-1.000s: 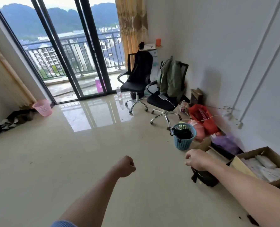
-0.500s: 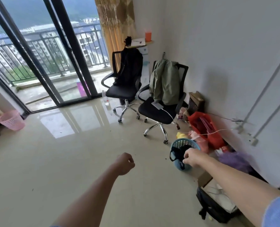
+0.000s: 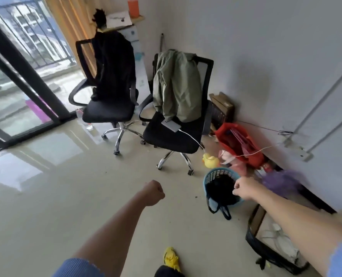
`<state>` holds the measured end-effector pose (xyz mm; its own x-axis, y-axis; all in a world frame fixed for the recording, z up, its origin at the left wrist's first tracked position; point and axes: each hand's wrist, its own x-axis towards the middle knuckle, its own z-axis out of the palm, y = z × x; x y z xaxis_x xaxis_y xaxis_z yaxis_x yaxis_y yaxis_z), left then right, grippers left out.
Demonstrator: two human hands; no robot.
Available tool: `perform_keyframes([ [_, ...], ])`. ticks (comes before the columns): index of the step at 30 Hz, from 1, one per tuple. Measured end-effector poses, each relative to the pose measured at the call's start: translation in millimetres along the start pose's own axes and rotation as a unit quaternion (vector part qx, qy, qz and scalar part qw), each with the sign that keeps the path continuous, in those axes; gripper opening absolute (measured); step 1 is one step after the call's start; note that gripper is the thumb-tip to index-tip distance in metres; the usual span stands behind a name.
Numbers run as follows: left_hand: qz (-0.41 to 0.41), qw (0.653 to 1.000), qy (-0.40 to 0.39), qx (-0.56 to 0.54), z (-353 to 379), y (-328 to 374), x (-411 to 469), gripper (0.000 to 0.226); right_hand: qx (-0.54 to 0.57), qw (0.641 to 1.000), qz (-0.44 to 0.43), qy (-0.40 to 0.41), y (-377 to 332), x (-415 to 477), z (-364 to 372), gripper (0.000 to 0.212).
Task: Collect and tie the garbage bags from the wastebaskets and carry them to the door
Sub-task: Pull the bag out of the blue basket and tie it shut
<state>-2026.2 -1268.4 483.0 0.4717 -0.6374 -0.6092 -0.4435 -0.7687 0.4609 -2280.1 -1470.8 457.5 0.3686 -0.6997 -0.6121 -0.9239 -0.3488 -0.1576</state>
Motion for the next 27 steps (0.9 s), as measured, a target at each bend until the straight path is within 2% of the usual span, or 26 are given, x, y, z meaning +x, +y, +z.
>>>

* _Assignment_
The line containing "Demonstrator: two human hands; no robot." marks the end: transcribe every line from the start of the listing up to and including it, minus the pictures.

* _Task solution_
-1.000s: 
-0.500s: 
+0.000s: 
`<state>` holds the measured end-effector pose (xyz mm; its own x-axis, y-axis; all in a world frame fixed for the recording, z up, its origin at the left wrist's first tracked position; point and axes: each hand's wrist, its own x-axis towards the middle knuckle, its own z-axis out of the palm, y = z × x; x y z xaxis_x xaxis_y xaxis_z yaxis_x yaxis_y yaxis_z), left then right, grippers left out.
Demonstrator: two human hands; no robot.

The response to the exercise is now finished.